__DATA TO USE__
________________
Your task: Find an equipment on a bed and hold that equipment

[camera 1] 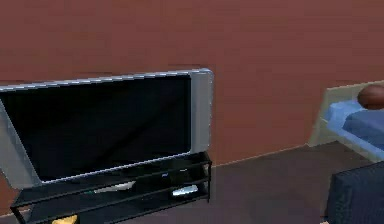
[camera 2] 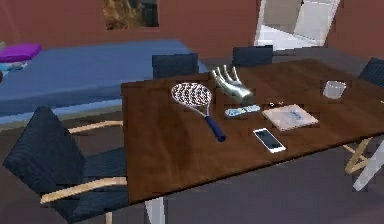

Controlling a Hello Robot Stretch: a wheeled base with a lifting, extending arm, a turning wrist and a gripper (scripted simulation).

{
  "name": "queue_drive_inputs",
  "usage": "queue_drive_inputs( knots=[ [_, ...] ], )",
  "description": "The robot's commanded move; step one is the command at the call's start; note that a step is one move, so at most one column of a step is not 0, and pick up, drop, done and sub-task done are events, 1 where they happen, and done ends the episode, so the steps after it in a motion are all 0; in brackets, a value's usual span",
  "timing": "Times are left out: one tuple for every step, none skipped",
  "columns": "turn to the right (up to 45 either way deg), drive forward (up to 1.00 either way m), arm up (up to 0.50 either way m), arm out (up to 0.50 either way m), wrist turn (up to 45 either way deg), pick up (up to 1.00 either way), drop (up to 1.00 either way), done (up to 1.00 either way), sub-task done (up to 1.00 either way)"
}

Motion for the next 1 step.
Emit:
queue_drive_inputs(
  knots=[
    [0.0,0.30,0.00,0.00,0.0,0.00,0.00,0.00,0.00]
  ],
)
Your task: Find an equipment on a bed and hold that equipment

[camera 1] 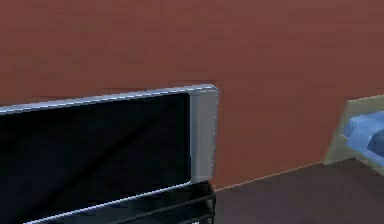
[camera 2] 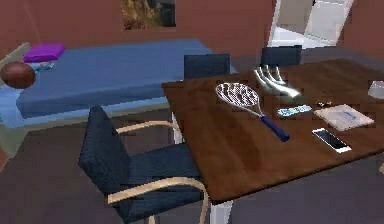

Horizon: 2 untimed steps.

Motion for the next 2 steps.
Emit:
queue_drive_inputs(
  knots=[
    [45.0,0.00,0.00,0.00,0.0,0.00,0.00,0.00,0.00],
    [0.0,0.40,0.00,0.00,0.0,0.00,0.00,0.00,0.00]
  ],
)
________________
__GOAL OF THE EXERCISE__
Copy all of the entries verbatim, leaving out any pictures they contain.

__COMPLETED TASK__
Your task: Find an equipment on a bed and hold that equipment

[camera 1] 
[camera 2] 

Controlling a Hello Robot Stretch: a wheeled base with a lifting, extending arm, a turning wrist and a gripper (scripted simulation).

{
  "name": "queue_drive_inputs",
  "usage": "queue_drive_inputs( knots=[ [_, ...] ], )",
  "description": "The robot's commanded move; step one is the command at the call's start; note that a step is one move, so at most one column of a step is not 0, and pick up, drop, done and sub-task done are events, 1 where they happen, and done ends the episode, so the steps after it in a motion are all 0; in brackets, a value's usual span",
  "timing": "Times are left out: one tuple for every step, none skipped",
  "columns": "turn to the right (up to 45 either way deg), drive forward (up to 1.00 either way m), arm up (up to 0.50 either way m), arm out (up to 0.50 either way m), wrist turn (up to 45 either way deg), pick up (up to 1.00 either way), drop (up to 1.00 either way), done (up to 1.00 either way), sub-task done (up to 1.00 either way)"
}

Motion for the next 1 step.
Emit:
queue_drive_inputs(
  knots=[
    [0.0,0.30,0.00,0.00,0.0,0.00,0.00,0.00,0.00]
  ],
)
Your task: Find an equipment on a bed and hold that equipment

[camera 1] 
[camera 2] 

Horizon: 2 untimed steps.

Motion for the next 2 steps.
Emit:
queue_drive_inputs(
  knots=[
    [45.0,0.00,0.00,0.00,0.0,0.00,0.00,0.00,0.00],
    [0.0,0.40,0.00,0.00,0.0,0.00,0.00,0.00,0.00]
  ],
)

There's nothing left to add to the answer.